> **What to produce**: All of the data should be restated word for word.

> **Supplied material**:
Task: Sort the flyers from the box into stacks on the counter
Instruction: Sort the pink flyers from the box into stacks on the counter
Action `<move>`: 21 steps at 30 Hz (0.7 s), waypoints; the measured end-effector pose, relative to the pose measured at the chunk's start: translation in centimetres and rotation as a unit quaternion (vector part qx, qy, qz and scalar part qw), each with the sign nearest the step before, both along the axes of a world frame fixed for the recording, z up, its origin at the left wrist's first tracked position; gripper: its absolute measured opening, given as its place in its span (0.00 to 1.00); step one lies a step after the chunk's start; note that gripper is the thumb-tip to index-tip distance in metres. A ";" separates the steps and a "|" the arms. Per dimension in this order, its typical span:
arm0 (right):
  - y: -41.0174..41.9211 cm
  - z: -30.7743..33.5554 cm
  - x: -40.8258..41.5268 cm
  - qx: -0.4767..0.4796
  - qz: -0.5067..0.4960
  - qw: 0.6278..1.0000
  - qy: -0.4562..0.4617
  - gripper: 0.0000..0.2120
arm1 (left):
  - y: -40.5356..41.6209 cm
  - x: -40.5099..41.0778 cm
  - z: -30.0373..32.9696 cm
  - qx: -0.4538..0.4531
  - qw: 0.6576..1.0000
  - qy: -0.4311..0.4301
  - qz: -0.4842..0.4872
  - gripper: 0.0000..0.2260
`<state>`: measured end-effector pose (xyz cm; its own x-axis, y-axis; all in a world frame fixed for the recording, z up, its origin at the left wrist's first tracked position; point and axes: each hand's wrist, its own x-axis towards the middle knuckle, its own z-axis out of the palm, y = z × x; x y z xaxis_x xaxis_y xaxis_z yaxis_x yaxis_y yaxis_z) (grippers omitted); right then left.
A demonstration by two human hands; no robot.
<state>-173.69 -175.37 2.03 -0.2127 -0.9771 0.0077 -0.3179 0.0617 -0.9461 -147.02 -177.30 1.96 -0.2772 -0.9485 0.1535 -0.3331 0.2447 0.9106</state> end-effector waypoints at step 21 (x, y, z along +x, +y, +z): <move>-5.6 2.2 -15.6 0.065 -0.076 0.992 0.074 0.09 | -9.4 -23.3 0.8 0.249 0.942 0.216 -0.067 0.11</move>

> **Response to the exercise**:
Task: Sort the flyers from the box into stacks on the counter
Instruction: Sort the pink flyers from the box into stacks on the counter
Action `<move>`: 21 steps at 30 Hz (0.7 s), waypoints; the measured end-effector pose, relative to the pose measured at the chunk's start: translation in centimetres and rotation as a unit quaternion (vector part qx, qy, qz and scalar part qw), each with the sign nearest the step before, both along the axes of a world frame fixed for the recording, z up, its origin at the left wrist's first tracked position; gripper: its absolute measured opening, given as its place in its span (0.00 to 1.00); step one lies a step after the chunk's start; note that gripper is the thumb-tip to index-tip distance in metres. A ";" separates the steps and a "|" the arms. Per dimension in this order, its typical span:
arm0 (right):
  - y: -41.0174..41.9211 cm
  - z: -30.7743..33.5554 cm
  - x: -40.8258..41.5268 cm
  - qx: -0.4767..0.4796
  - qz: -0.5067..0.4960
  - qw: 0.6278..1.0000
  - qy: -0.4562..0.4617
  - gripper: 0.0000..0.2120
arm1 (left):
  - y: -40.5356..41.6209 cm
  - x: -40.5099..41.0778 cm
  - z: -30.0373..32.9696 cm
  - qx: -0.4538..0.4531
  - qw: 0.6576..1.0000
  - qy: -0.4311..0.4301
  - qz: -0.4842..0.4872
  - gripper: 0.0000..0.2260
`<state>`: measured end-effector pose (xyz cm; its own x-axis, y-axis; all in a world frame fixed for the recording, z up, its origin at the left wrist's first tracked position; point and axes: each hand's wrist, its own x-axis towards the middle knuckle, its own z-axis out of the palm, y = z × x; x y z xaxis_x xaxis_y xaxis_z yaxis_x yaxis_y yaxis_z) (grippers omitted); right then left.
A demonstration by two human hands; no robot.
<state>-173.69 -175.37 2.03 -0.2127 -0.9771 0.0077 -0.3179 0.0617 -0.9461 -147.02 -177.30 1.96 -0.2772 -0.9485 0.1535 -0.3331 0.2447 0.9106</state> end-effector waypoints at step 21 (x, y, z along +x, +y, +z): <move>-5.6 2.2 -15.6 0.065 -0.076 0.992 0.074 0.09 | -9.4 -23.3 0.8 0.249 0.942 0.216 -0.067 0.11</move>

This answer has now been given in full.